Task to carry out:
Produce an exact copy of the line containing "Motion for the" and of every line after it in the material below, ending with the final line.

Exercise data: Begin

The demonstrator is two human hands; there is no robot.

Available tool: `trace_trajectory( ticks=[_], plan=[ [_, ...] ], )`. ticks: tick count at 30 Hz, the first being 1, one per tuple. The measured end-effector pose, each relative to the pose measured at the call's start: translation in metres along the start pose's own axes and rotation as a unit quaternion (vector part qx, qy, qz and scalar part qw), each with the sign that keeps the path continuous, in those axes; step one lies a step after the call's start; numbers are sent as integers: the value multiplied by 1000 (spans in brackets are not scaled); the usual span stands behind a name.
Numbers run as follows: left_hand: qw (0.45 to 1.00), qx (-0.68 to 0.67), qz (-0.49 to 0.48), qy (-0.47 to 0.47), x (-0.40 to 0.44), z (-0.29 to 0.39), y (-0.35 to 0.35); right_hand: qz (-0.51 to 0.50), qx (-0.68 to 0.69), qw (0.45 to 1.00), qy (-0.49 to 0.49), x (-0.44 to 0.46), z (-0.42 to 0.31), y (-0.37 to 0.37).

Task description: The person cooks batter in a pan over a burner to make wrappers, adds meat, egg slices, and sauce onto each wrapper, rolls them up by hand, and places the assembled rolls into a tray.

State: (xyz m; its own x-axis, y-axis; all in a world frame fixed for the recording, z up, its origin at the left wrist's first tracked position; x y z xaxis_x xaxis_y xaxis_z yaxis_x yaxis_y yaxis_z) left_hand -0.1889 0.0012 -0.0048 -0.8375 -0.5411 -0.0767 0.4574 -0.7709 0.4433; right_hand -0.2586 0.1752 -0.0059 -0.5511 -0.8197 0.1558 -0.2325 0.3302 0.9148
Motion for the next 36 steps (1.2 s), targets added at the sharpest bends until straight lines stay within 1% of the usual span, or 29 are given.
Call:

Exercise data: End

Output for this task:
Motion for the next 36 steps (1.2 s), targets added at the sharpest bends until straight lines stay within 1% of the usual span, or 29 are given.
Call:

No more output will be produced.